There's really nothing else you can do beforehand except know what to expect and make sure you have a list of the accounts that you have and know what should be forthcoming, right.

Carolyn: Absolutely. And I love that you start that early, I appreciate that. So using previous year's tax return is always helpful. Like look and see like, what did you have last year? That's kind of a [00:24:00] good starting point. We personally provide like tax organizers for our clients.

So it's probing questions like, okay, what were your sources of income? If you have a W2, go find it. If you have bank interest, you know, look for a 1099-INT go, go grab that investments. Like, look for that. So yeah, the sooner you can start, the better it is. I mean you, it's funny 'cause like it technically starts like e-filing starts at end of January typically, and we go until April 15th.

And, everyone's different whether you're like, 'Hey, let's just get it done right away and be done with it'. Or it's like, let's wait until that deadline

Barb: I'm like waiting at the door for my tax documents from the mail so I can get it in.

Maggie: And is it still kind of like the rule of thumb to hold on to all that information for like seven years?

Carolyn: Yeah, so technically the IRS can come after you like without a statute of limitations if you have a fraudulent tax return. But chances, like if you're doing things right, I like to say like seven years is good. Rule of thumb. Yeah. You don't need to hold onto a tax return for [00:25:00] 25 years.

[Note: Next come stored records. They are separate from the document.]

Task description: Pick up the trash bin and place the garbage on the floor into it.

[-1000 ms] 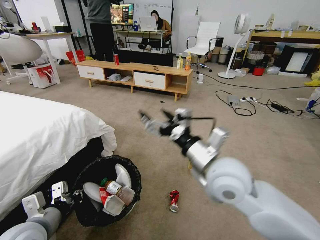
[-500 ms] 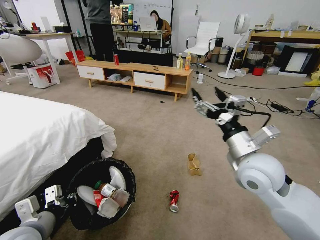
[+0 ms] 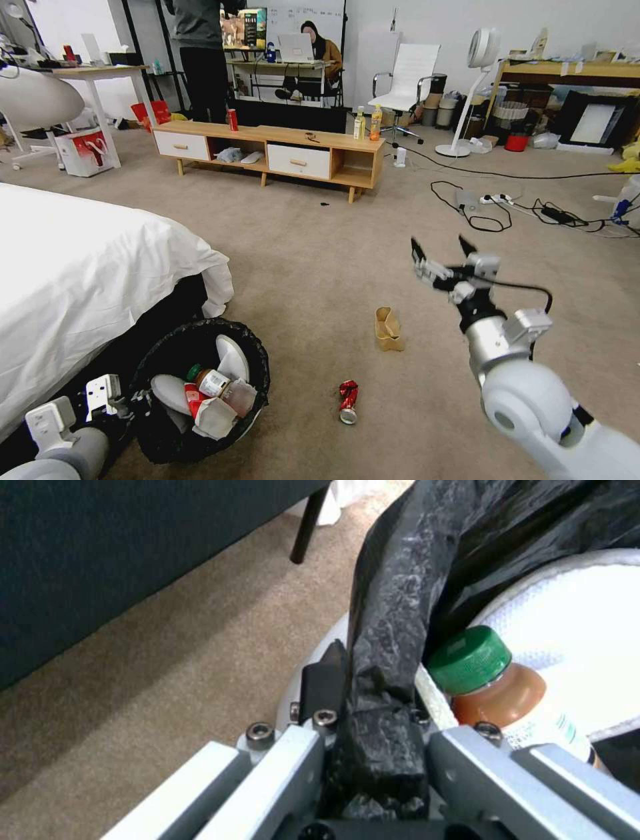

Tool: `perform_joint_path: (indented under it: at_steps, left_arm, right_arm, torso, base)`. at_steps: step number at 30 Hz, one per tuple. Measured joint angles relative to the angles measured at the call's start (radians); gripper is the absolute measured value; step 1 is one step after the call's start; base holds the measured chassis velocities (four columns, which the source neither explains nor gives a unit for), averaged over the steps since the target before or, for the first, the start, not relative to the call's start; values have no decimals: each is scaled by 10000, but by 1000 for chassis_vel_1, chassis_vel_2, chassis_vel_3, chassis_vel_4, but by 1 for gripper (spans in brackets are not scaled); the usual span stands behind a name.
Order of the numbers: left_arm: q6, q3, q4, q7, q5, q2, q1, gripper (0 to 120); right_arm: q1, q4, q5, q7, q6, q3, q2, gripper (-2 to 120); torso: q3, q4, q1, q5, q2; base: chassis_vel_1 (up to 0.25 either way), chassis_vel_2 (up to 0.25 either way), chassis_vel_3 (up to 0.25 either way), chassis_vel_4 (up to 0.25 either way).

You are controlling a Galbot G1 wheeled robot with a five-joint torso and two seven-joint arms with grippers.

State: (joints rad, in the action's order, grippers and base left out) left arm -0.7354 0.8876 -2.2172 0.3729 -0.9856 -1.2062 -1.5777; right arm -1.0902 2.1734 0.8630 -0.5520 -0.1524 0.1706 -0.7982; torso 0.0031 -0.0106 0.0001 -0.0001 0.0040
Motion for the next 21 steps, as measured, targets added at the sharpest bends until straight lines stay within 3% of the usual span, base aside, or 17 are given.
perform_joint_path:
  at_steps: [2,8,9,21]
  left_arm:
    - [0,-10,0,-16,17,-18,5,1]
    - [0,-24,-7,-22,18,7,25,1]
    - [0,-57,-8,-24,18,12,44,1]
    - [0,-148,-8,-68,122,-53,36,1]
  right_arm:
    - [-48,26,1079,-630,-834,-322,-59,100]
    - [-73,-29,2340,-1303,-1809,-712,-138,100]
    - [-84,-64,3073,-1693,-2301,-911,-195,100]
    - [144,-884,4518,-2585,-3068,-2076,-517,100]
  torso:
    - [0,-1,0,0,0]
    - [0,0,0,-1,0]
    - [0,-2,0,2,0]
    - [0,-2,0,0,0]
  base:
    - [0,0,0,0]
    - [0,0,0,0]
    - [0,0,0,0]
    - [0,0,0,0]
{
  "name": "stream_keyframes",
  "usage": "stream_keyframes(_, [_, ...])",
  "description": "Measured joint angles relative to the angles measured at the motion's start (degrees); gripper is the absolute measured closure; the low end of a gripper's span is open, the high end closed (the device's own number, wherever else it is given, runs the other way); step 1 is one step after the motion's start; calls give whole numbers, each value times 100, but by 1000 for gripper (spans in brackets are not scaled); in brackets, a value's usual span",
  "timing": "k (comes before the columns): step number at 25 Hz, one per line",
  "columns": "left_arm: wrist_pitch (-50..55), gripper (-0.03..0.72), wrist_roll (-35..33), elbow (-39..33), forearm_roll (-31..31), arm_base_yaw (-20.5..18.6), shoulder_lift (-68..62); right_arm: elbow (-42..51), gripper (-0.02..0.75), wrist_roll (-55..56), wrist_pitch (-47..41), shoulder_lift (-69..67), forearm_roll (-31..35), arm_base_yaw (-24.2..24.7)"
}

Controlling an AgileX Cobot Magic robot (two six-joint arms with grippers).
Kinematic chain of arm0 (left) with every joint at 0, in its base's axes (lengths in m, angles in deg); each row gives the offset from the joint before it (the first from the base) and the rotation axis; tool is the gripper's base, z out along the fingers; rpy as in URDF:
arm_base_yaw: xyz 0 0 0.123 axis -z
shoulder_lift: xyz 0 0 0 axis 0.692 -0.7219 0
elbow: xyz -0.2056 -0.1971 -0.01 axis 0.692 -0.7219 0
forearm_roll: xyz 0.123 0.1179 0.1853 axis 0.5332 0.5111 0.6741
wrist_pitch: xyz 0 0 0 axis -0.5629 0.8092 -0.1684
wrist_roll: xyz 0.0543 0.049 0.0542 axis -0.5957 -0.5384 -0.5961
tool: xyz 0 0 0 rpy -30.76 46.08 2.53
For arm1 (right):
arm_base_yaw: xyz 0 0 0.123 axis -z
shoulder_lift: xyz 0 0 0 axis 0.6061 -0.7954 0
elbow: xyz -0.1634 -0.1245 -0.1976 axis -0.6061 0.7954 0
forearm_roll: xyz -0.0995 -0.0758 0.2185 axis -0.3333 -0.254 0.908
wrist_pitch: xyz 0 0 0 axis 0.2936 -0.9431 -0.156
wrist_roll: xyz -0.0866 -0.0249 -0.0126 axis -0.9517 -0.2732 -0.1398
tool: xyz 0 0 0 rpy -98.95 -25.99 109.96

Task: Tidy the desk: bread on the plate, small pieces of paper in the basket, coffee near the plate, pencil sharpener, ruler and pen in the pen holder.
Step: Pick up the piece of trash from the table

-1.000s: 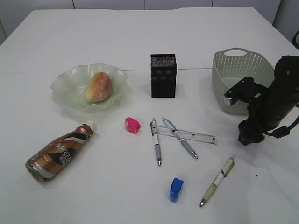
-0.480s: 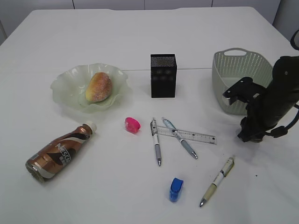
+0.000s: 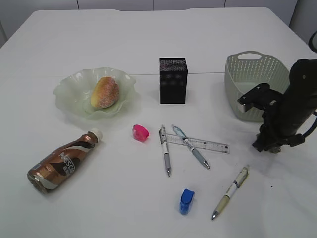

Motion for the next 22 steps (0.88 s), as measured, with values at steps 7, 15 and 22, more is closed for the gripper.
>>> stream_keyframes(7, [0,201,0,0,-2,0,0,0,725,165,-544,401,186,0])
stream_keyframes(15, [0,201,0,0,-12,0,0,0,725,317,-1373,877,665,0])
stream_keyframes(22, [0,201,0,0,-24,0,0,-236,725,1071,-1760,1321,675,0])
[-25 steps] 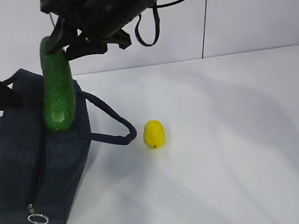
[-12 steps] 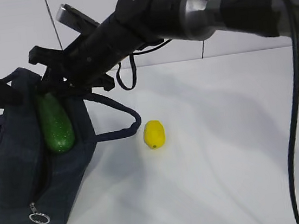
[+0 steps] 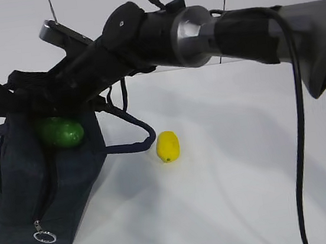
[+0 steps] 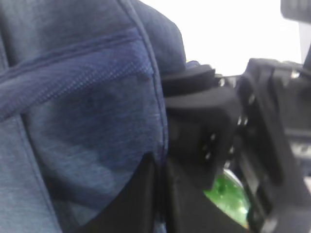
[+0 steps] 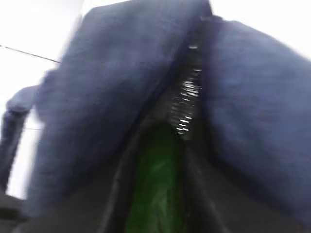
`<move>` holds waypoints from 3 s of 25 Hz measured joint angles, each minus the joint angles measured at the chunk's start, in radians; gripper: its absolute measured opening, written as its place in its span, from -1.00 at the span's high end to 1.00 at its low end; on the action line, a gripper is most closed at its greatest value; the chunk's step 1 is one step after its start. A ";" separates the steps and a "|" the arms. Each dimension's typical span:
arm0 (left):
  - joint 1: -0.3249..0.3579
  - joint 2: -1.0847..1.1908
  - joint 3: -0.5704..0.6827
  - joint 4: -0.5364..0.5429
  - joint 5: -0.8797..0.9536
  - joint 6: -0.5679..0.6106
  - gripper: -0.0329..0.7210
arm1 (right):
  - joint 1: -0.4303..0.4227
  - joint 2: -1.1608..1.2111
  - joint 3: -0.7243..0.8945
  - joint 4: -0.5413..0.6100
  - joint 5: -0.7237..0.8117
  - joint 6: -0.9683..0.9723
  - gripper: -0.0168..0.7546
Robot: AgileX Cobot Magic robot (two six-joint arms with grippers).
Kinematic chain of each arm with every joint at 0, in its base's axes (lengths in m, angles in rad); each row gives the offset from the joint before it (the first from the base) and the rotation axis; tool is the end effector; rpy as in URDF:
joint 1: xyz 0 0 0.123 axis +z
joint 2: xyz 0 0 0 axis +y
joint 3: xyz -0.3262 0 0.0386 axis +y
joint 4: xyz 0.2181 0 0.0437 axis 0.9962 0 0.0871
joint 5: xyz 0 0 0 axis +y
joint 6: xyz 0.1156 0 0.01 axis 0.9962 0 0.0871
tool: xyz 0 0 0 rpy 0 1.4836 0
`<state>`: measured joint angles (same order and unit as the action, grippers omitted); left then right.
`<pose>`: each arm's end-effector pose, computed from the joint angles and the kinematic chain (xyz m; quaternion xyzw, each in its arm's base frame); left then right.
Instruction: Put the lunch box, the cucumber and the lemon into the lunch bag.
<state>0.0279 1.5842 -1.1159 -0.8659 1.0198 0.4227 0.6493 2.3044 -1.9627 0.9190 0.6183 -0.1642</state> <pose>0.2918 -0.0672 0.3072 -0.0075 0.9239 -0.3481 0.1588 0.4044 0.3742 0.2442 -0.1021 0.8731 0.4281 0.2098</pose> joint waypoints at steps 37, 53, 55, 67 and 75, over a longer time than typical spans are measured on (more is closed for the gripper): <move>0.001 0.000 0.000 -0.013 0.007 0.000 0.91 | -0.007 -0.220 0.000 -0.703 0.284 0.042 -0.53; 0.001 0.000 0.000 -0.004 0.007 0.000 0.91 | -0.011 -0.120 -0.001 -1.155 0.555 0.618 -0.52; 0.001 0.000 0.000 0.013 0.007 0.000 0.91 | -0.019 -0.098 -0.001 -1.157 0.555 0.648 -0.52; 0.001 0.000 0.000 0.075 0.007 0.000 0.91 | -0.077 0.000 -0.001 -1.060 0.542 0.681 -0.52; 0.001 0.000 0.000 0.075 0.007 0.000 0.91 | -0.077 0.034 -0.002 -1.022 0.500 0.681 -0.52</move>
<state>0.0286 1.5842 -1.1159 -0.7905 1.0265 0.4227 0.5726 2.3386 -1.9650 -0.1026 1.1186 0.5166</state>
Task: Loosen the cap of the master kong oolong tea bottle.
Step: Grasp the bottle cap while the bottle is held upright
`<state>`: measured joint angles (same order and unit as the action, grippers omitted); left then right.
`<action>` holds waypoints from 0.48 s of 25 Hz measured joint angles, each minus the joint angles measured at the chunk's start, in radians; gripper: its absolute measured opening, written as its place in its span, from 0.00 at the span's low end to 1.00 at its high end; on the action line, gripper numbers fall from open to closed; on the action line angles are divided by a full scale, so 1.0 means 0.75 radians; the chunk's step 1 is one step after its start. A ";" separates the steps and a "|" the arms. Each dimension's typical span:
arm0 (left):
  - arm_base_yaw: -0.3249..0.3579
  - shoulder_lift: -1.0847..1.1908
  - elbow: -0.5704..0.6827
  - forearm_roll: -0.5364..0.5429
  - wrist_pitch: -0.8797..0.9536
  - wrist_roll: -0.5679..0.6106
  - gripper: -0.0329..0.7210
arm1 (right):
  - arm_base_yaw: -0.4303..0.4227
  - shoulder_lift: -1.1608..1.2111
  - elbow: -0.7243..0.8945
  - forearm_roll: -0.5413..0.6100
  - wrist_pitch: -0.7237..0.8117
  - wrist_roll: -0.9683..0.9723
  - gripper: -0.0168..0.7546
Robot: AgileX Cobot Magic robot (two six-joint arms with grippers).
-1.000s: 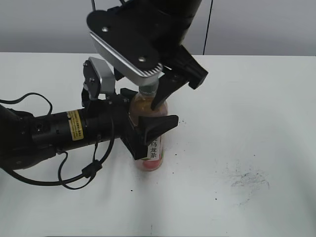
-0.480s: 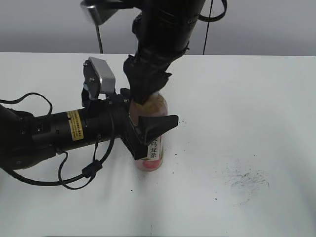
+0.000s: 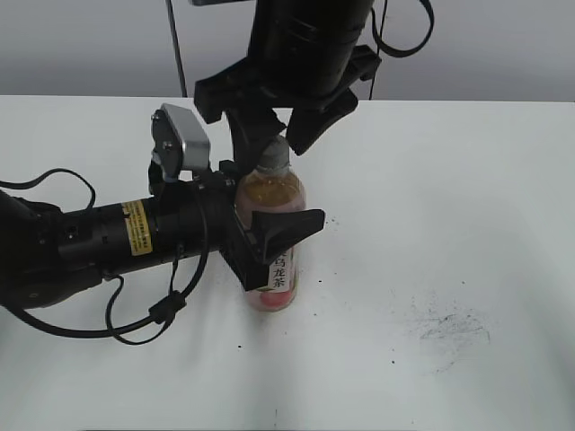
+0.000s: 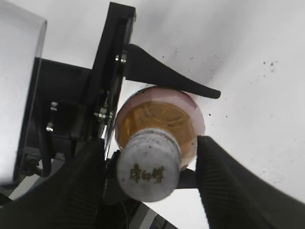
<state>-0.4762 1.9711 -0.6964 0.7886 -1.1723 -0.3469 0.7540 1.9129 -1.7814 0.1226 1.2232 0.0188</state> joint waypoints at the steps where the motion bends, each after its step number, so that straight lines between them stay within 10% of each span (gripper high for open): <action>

I give you permission to throw it away.

 

Maggie: I know some of our listeners need to hear that, where I'm just like, I don't even know if I could find mine from four years ago, so God bless.

Carolyn: Yeah, I think I have a digital copy somewhere.

Maggie: We'd cross that bridge when we get there.

Barb: I know exactly where mine are.

Maggie: Of course you do.

Carolyn: Oh, I love it. Of course. You do.

Maggie: No, but this has been good. I think it's a lot of good tips to kind of end up the year to max out those retirement savings and to help 'em be financially fearless.

And so, Carolyn, since you're on the podcast, you get the question everybody gets, what is your definition of financial freedom?

Carolyn: Financial freedom to me and financial fearlessness is that freedom to have choices and to make decisions with confidence, with control, with empowerment, right. And. Like that to me is financial freedom. And also aligning that with like your core values so you can live the life that is the most [00:26:00] meaningful to you.

Like, it's not about a specific number of wealth. It's more about the meaning of like, not the meaning of life, but the life that is the most meaningful to you, right. And that's different for everybody.

Maggie: I love it.

Carolyn: Yeah.

Maggie: Well, thank you for coming on and sharing your expertise. For those who don't know, Carolyn's also one of our purse strings approved professionals. So we're so excited to have her in our network and I encourage you to reach out to her if you need any help. Financial planning or tax planning or both 'cause clearly she knows what she's doing.

Carolyn: I'm honored. Thank you. I appreciate you having me.

Maggie: Of course. And so until then, get tax planning and be financially fearless.